INSTRUCTIONS FOR THE TASK:
Below are records; report the number of lines in them that include the word "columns", with no other text.

SUPPLIED RECORDS:

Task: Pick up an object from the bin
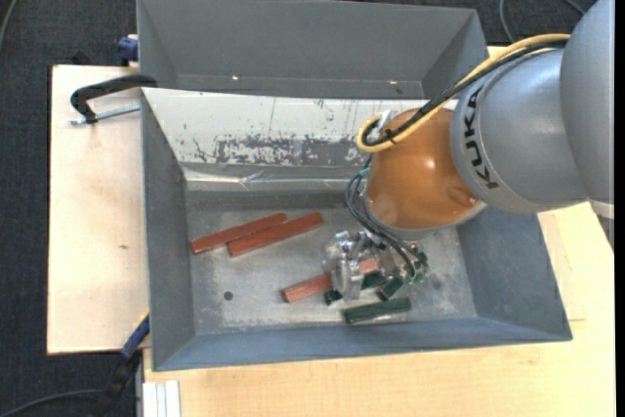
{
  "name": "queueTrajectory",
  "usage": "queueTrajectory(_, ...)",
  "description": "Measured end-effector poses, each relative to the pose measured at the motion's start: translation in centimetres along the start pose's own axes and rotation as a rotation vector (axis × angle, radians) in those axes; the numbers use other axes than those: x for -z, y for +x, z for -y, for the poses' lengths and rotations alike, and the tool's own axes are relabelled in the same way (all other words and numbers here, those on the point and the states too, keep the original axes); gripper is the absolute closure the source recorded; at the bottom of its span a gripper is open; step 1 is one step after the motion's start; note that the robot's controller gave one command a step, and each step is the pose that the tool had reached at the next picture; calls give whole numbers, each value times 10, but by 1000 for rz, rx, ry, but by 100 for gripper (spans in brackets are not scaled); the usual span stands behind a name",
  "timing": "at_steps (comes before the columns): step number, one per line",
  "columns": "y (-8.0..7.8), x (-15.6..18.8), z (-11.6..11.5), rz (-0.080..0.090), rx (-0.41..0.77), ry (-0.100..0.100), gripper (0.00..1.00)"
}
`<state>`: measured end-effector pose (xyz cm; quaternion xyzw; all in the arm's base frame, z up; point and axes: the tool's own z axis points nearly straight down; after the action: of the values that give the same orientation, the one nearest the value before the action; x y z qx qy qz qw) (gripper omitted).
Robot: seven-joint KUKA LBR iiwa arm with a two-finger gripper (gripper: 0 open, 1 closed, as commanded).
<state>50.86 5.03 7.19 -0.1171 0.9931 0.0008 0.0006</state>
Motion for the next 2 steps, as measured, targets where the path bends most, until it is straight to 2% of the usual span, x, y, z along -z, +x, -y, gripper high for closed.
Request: queueTrajectory(2,1,21,-1,-3,0,0,100)
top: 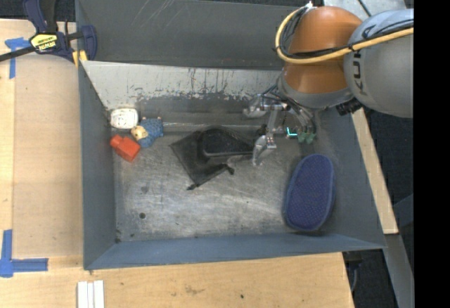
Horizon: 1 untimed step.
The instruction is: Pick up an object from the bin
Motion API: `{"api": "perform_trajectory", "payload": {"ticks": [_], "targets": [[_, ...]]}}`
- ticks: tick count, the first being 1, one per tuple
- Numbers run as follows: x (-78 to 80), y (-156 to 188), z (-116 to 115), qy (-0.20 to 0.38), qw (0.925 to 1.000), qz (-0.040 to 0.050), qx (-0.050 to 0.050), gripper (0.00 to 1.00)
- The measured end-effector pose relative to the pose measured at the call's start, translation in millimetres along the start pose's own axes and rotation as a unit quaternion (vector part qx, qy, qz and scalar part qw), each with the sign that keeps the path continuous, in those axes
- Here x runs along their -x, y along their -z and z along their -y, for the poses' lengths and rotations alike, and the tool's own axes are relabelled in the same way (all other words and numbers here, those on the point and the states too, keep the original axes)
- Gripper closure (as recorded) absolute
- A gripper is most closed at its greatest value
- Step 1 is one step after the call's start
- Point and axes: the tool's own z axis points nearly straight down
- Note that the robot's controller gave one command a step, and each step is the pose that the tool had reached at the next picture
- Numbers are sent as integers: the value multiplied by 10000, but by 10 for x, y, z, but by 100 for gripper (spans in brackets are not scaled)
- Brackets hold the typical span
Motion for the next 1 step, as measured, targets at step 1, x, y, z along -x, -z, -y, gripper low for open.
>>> {"api": "perform_trajectory", "payload": {"ticks": [1], "targets": [[56, -475, -206, 111, 9999, 50, -6, 0]]}}
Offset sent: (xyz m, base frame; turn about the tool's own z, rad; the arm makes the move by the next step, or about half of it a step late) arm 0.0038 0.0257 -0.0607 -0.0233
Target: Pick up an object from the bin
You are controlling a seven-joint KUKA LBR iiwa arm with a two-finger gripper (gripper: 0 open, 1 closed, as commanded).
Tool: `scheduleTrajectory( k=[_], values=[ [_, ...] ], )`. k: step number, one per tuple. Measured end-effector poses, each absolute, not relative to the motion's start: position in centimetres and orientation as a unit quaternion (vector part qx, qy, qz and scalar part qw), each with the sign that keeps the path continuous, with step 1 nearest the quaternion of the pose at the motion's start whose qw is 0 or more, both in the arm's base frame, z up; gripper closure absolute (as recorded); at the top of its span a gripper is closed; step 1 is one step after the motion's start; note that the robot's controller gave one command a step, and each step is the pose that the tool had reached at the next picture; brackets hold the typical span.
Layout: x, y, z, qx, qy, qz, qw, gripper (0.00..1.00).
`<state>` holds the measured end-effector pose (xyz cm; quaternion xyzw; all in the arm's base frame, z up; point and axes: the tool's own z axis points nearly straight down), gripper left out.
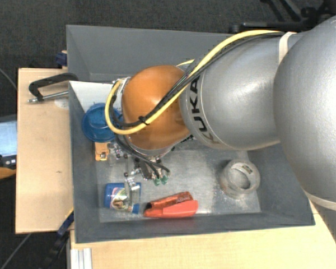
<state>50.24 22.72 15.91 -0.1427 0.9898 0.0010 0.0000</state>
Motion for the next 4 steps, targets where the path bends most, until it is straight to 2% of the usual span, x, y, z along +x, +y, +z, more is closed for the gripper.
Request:
scheduleTrajectory(
  k=[1,2,3,4],
  values=[
    [50.8,23.0,11.8,-0.199,0.98,0.001,0.0,0.0],
    [48.9,23.4,6.8,-0.206,0.979,0.001,-0.002,0.0],
    [49.5,21.4,7.1,-0.14,0.99,0.002,0.001,1.0],
    [49.5,21.4,7.1,-0.14,0.99,0.002,0.001,1.0]
  ],
)
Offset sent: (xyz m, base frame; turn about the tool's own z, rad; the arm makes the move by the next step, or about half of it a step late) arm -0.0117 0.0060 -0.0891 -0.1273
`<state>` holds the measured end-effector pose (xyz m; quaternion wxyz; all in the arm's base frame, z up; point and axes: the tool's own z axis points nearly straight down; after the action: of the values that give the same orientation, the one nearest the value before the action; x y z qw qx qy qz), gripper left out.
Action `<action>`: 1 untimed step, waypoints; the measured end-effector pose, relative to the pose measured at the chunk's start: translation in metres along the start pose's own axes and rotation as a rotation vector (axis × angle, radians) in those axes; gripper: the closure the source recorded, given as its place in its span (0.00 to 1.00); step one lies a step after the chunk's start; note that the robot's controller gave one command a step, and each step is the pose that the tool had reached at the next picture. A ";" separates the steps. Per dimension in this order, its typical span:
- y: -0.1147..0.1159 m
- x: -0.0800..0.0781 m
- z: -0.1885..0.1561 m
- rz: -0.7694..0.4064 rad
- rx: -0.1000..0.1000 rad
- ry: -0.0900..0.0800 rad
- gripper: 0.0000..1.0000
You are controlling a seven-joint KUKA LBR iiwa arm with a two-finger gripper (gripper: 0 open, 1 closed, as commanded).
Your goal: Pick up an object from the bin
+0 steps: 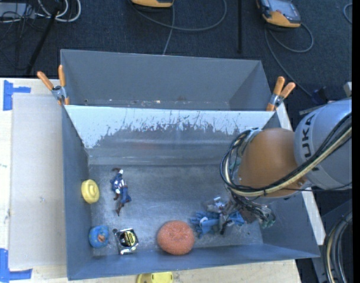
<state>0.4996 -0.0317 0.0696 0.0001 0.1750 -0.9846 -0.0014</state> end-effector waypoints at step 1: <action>-0.019 0.008 0.000 0.125 0.003 0.000 1.00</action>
Offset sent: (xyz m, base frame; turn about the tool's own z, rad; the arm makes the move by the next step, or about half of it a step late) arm 0.0299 -0.0071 0.1485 0.0169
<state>0.4983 -0.0523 0.0696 0.0002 0.1133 -0.9936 0.0000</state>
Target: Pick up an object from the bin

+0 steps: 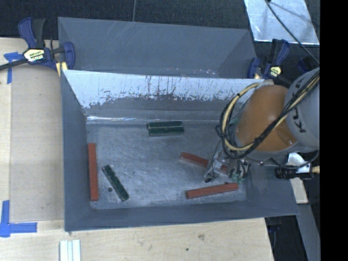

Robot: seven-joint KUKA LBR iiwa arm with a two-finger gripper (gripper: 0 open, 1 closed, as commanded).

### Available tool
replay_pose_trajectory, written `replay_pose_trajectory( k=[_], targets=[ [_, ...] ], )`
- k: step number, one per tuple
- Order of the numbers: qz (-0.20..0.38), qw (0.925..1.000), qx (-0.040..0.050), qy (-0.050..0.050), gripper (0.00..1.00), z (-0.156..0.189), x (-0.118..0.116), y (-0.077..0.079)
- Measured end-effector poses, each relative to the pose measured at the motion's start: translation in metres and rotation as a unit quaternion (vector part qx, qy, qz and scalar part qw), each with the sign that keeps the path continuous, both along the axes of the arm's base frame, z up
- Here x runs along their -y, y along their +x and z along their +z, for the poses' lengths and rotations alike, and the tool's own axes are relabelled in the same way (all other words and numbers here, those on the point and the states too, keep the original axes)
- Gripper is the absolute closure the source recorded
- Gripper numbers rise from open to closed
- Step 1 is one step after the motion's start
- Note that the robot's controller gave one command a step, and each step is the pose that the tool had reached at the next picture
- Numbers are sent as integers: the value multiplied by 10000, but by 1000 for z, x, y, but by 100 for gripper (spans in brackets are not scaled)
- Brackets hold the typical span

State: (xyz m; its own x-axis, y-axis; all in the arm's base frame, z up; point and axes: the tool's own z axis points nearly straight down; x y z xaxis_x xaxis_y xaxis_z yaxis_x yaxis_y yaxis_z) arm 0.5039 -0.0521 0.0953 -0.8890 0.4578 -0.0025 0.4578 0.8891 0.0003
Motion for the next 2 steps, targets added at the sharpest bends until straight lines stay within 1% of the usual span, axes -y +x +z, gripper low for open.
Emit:
replay_pose_trajectory(
  k=[1,2],
  targets=[
    [223,9997,34,0,100,77,-15,-10],
    [210,9998,-1,3,0,73,-14,-11]
  ],
)
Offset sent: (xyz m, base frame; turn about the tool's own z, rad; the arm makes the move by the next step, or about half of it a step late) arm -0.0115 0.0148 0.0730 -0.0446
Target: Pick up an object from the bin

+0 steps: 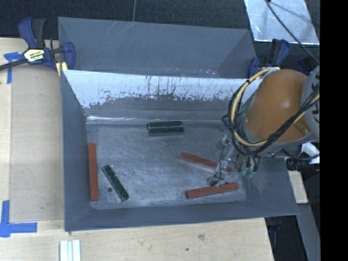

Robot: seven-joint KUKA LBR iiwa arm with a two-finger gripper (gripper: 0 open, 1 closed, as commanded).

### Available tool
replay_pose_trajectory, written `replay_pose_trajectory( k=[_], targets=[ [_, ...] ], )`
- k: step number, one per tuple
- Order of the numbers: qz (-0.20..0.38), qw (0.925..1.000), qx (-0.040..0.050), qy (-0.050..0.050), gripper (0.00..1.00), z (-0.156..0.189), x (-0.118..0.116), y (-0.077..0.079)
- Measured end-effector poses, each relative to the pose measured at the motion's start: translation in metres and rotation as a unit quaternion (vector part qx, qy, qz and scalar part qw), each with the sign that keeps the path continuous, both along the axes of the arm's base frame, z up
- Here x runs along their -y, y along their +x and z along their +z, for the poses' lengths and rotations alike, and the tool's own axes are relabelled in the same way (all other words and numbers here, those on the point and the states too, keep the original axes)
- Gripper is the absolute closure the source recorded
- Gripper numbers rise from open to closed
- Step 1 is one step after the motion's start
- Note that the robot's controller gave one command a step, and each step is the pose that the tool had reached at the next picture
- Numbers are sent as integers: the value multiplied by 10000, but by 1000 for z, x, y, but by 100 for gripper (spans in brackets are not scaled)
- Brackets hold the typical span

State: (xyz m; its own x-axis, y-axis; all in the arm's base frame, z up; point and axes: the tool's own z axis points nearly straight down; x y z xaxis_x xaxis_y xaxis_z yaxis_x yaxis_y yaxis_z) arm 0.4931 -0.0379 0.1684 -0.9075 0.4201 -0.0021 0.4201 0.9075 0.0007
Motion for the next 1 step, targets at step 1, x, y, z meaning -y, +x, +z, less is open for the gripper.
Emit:
replay_pose_trajectory(
  k=[1],
  targets=[
    [298,9996,-23,2,0,-103,-28,28]
  ],
)
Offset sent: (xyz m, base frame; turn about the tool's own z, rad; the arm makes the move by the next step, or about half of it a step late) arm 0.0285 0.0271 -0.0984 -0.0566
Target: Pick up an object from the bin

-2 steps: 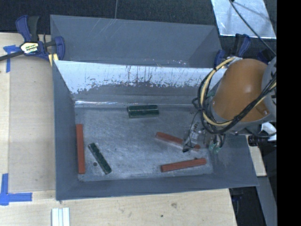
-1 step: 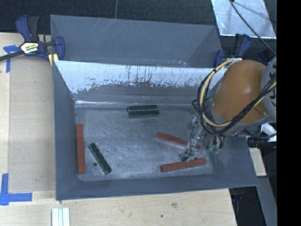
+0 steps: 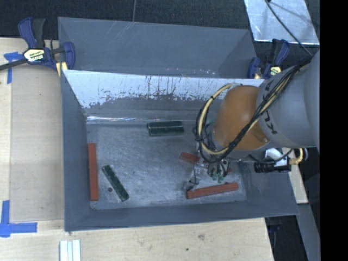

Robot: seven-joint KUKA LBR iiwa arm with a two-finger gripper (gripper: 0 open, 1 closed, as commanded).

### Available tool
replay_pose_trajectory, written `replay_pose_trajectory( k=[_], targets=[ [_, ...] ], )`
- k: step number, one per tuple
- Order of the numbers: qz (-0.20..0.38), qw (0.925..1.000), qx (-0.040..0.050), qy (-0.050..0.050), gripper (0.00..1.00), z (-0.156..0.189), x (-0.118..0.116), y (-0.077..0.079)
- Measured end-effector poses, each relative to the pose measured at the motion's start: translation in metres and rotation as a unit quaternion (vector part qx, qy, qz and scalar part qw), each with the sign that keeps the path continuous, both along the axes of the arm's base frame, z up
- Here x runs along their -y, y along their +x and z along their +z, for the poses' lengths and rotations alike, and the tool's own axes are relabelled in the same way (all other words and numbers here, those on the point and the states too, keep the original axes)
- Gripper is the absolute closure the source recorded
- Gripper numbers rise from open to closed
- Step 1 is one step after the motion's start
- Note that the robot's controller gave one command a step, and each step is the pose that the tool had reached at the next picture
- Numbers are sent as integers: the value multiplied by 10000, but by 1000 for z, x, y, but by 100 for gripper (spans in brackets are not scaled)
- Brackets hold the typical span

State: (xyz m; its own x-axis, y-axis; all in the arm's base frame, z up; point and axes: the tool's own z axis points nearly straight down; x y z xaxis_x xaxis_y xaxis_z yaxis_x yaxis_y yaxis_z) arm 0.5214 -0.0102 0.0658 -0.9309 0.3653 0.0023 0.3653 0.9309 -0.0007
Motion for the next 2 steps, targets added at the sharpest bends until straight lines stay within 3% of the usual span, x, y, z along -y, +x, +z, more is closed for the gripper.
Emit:
replay_pose_trajectory(
  k=[1,2],
  targets=[
    [-27,10000,41,-3,100,5,1,2],
    [91,9999,65,-3,100,154,0,-20]
  ],
)
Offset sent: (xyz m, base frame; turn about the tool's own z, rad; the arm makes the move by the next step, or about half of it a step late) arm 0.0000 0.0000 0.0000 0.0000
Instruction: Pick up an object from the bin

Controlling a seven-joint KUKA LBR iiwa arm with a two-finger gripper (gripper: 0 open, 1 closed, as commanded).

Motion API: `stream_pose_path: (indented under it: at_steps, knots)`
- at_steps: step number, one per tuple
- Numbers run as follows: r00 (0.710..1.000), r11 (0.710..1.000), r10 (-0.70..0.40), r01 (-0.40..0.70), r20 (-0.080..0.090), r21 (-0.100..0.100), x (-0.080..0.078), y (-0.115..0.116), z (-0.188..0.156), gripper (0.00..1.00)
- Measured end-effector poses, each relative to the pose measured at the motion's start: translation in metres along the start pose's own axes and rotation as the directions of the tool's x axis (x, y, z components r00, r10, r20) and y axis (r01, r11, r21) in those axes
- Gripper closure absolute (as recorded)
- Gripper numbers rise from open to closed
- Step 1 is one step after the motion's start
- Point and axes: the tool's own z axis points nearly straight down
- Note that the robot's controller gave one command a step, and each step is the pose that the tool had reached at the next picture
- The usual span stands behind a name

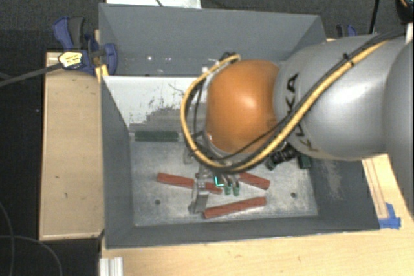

YOUR SOLUTION:
2